What we have here, Molly decided, is Narrative Tension. A dramatic ploy she had always admired. The tension in this case being created by a disjunction between what is known by the protagonist (Ludi) and what is perceived by the audience (Molly). Which in dramaturgic terms gives rise to a need for resolution, for release—a condition of mounting stress perhaps psychologically related to rising sexual pressure. Molly could hardly stand it. She struggled to hang on while Ludi trotted across town.
Ludi's apartment, several blocks away in a pleasantly faded residential quarter, was the finished-off second story of an old garage.

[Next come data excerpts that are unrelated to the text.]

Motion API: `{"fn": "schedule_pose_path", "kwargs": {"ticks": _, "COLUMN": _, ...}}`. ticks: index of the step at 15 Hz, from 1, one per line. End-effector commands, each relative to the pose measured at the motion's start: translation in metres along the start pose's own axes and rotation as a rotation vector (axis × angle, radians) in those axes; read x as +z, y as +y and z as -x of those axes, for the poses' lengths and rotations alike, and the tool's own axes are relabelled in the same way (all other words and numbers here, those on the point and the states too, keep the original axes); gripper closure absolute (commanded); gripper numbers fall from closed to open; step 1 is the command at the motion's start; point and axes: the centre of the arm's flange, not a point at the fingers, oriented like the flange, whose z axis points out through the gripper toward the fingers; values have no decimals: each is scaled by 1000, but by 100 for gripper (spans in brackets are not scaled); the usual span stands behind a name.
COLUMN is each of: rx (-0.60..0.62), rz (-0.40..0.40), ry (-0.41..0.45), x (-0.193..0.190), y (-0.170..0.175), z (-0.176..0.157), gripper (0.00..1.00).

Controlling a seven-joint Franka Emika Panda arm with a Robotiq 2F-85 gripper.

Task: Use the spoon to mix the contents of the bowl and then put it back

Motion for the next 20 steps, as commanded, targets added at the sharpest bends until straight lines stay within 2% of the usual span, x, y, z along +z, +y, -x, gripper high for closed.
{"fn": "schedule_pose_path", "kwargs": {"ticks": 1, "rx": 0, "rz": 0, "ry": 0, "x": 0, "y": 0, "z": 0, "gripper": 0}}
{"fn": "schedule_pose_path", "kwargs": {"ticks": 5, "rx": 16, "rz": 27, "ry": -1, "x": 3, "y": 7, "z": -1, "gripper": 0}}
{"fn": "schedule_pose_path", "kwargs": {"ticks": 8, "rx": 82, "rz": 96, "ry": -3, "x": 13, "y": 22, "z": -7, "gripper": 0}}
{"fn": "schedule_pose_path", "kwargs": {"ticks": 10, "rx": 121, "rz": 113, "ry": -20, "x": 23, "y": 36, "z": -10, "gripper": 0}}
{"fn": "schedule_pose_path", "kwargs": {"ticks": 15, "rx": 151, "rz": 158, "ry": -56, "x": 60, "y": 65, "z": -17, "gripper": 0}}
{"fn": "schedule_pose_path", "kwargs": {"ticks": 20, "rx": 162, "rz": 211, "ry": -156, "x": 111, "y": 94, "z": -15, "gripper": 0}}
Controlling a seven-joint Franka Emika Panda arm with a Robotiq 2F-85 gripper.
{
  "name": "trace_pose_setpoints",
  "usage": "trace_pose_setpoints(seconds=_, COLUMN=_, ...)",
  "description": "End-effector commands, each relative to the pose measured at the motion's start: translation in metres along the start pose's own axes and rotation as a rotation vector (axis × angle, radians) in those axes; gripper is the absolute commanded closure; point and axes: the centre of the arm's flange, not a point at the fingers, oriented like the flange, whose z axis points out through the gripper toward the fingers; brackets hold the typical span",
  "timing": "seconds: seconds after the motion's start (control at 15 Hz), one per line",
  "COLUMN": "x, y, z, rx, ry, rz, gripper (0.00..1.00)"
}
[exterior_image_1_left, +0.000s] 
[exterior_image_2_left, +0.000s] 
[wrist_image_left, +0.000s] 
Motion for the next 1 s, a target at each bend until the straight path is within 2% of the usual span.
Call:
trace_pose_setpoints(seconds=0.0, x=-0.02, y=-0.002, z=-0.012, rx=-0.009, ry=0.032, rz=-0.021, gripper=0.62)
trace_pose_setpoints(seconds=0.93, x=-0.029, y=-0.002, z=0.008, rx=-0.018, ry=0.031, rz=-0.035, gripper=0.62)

It was roomy, private, impossible to heat, and eminently affordable. You climbed up to it via a flight of open stairs on the windiest side of the building. At the base of these was a gravel parking area that entirely covered what had been the backyard of the associated house, except for a row of obese lilac bushes full of dead wood.
Sure enough, there was Ludi's orange Volkswagen.
Sure enough, there was a light in the kitchen where Guillermo was probably plunked on his butt waiting for her to get home.
But sure enough, by the time he heard the car fire up and got his face to the window to see what was happening, she was out of there! And Molly was right behind her. It was cool, zipping along just above the roof of the car with the wind whipping right through your face.
Ludi got lost twice on the way out to the old Goddin Air Force Base. She didn't mind; it gave her a chance to stop and ask for directions, which led to conversations with friendly people hanging out in their front yards looking for someone to talk about the weather with. On mornings in the Maine springtime, this was something you did. Ludi suspected there were people alive who had met their future spouses this way.
Past a big lumberyard that exuded the fresh smell of sawn wood, past a local sculptor's welded Cor-Ten naiads in their pond of cattails and lily pads, Ludi turned left onto a road that had acquired a Buffalo Commons atmosphere since the base closed down—empty houses, lawn grass grown tall and golden, deserted parking lots sprouting crops of fireweed, a rusting corrugated metal bowling alley—and after a couple of miles she came to the chain-link and barbed-wire perimeter of the Goddin Forest Research station, which looked both desolate and prosperous at the same time. It was like one of those ambitious enterprise zones in the middle of a bombed-out ghetto. Only here at least the air was clean and the sun made you feel optimistic and the sky spread out like there was no end to anything.
The contract security guy came out of his little shack holding a clipboard. He said, "Good morning, ma'am. Is anyone expecting you?"
Ludi held out Gene Deere's business card. She said, "I'm doing an interview."